PROBLEM: Find the word "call" in the listing, and copy out each line where it turns up.

---+---

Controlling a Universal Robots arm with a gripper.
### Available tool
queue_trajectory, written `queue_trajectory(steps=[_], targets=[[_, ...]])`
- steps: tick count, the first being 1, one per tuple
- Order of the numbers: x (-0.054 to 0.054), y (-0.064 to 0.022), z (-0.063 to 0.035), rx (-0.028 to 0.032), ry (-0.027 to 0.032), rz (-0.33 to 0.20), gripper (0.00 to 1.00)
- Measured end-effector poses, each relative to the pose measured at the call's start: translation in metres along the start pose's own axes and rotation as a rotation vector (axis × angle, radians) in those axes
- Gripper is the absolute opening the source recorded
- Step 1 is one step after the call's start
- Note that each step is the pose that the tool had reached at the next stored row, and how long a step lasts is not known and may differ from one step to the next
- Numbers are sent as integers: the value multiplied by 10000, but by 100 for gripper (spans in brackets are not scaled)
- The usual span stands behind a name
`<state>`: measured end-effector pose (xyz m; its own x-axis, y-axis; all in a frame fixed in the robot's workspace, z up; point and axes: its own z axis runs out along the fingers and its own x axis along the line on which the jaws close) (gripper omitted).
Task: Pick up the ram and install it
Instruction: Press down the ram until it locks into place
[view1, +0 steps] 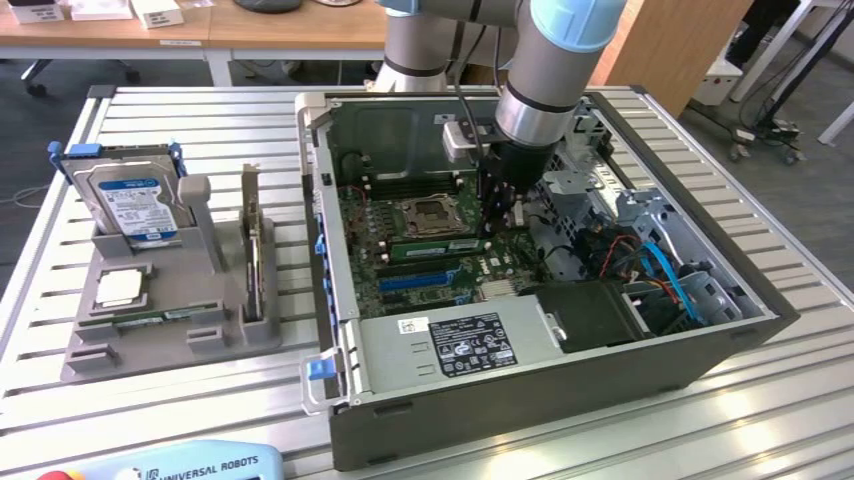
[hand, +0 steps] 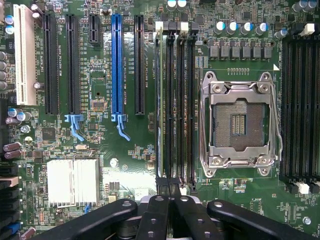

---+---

SOLUTION:
- Measured end-effector poses, each relative to the pose measured at the call's start: translation in metres along the start pose's own axes and rotation as a rotation vector (axis × angle, radians) in those axes
- Step 1 is one step after the call's start

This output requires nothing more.